OCF of $2.9B covers $1.3B net income by 2.28x — solid coverage reflecting significant depreciation on drilling equipment, wireline tools, and oilfield service assets. The capital-intensive nature of OFS operations generates substantial non-cash charges that widen the OCF/NI gap. Cash earnings quality is confirmed.

FCF/Net Income
1.30x

FCF of $1.7B exceeds $1.3B net income at 1.30x — strong free cash conversion for an OFS company. Capex of $1.3B (5.6% of revenue) reflects disciplined capital spending relative to the post-2020 OFS cost discipline framework. This FCF supports shareholder returns and debt reduction.

ROE
12.3%

ROE of 12.3% on $10.5B equity is adequate but below the cost of capital premium expected from a cyclical OFS company. The 58.2% debt ratio provides moderate leverage. At cycle-peak activity levels, Halliburton can generate 25%+ ROE, but the moderated drilling cycle constrains returns. The ROE reflects the OFS industry's inherent cyclicality.

Goodwill/Assets
11.7%

Goodwill of $2.9B against $25.0B total assets at 11.7% is moderate, reflecting historical acquisitions in the completions and production enhancement businesses. The goodwill has been stable and represents established market positions. The moderate level minimizes impairment risk.

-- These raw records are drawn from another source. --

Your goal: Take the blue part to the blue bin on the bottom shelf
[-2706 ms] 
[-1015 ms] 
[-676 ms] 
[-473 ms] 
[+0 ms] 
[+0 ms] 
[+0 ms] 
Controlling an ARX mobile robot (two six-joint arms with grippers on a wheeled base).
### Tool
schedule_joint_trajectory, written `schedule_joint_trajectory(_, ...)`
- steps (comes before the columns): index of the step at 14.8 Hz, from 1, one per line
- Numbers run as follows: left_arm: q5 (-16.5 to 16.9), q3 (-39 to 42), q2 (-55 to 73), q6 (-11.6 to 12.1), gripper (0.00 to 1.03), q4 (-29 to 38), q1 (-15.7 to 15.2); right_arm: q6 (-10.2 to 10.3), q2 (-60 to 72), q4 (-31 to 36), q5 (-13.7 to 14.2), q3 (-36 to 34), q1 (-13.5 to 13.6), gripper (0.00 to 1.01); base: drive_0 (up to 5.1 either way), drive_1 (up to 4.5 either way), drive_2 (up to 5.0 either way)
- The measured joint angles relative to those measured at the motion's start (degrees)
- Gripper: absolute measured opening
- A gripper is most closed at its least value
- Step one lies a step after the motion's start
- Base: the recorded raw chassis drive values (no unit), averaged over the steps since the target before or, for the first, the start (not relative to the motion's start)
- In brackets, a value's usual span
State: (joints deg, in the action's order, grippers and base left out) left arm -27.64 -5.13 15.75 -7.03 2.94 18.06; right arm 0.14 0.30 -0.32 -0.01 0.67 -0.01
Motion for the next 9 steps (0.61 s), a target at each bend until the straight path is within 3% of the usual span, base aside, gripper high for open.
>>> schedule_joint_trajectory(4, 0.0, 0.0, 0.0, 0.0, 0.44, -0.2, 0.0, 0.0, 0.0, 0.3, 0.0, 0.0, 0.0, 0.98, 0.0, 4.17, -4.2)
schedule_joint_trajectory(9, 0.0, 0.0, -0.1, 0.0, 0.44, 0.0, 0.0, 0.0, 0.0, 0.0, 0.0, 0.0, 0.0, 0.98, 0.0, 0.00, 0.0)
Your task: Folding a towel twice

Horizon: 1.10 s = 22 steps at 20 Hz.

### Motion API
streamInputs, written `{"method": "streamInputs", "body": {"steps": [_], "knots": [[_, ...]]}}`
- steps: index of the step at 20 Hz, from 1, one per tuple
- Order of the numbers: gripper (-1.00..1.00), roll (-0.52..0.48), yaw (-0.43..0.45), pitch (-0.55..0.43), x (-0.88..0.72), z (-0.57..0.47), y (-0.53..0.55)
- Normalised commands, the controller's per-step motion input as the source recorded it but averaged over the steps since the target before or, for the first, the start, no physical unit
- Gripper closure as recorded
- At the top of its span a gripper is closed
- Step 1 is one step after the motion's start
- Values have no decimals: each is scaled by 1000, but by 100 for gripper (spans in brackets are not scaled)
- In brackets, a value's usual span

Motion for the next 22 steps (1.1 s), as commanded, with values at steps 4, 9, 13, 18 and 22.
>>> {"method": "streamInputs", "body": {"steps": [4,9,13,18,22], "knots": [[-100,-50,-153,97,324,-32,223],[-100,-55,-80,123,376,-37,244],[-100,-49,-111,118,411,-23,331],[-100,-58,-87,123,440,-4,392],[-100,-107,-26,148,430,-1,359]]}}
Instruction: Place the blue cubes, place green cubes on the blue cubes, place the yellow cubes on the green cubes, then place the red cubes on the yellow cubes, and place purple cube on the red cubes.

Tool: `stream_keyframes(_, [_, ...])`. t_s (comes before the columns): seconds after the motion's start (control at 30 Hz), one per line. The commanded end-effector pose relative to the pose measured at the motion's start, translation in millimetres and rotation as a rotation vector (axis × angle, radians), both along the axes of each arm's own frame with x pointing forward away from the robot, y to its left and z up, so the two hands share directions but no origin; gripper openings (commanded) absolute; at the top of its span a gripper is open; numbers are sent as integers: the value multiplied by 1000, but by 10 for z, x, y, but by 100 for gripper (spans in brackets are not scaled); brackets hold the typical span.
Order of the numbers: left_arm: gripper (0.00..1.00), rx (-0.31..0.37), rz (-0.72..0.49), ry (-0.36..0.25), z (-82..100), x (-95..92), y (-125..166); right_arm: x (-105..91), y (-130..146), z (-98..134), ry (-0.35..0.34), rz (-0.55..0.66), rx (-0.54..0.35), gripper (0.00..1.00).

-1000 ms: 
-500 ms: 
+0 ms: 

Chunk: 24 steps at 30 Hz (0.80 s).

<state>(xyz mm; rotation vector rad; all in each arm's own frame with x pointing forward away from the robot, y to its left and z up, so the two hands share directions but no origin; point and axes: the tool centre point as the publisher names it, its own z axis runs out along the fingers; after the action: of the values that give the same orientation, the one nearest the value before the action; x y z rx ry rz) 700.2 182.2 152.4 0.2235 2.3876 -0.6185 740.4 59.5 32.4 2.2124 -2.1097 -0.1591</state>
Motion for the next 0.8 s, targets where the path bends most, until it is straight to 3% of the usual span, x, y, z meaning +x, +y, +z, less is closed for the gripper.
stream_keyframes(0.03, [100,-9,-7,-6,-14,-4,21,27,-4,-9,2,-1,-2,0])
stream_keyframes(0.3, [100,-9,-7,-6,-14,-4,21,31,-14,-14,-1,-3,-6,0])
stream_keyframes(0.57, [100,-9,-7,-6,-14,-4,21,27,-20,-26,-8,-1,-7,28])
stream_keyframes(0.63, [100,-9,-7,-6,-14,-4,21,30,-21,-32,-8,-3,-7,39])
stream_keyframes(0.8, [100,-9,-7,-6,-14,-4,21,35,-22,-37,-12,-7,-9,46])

Halliburton's earnings quality scores 68/100. OCF/NI of 2.28x and FCF/NI of 1.30x confirm cash-backed earnings with strong free cash conversion. ROE of 12.3% is adequate but cyclically compressed. Goodwill at 11.7% is moderate. The earnings profile reflects a well-managed OFS company in a moderated drilling cycle — cash generation is solid but return on capital is below peak levels.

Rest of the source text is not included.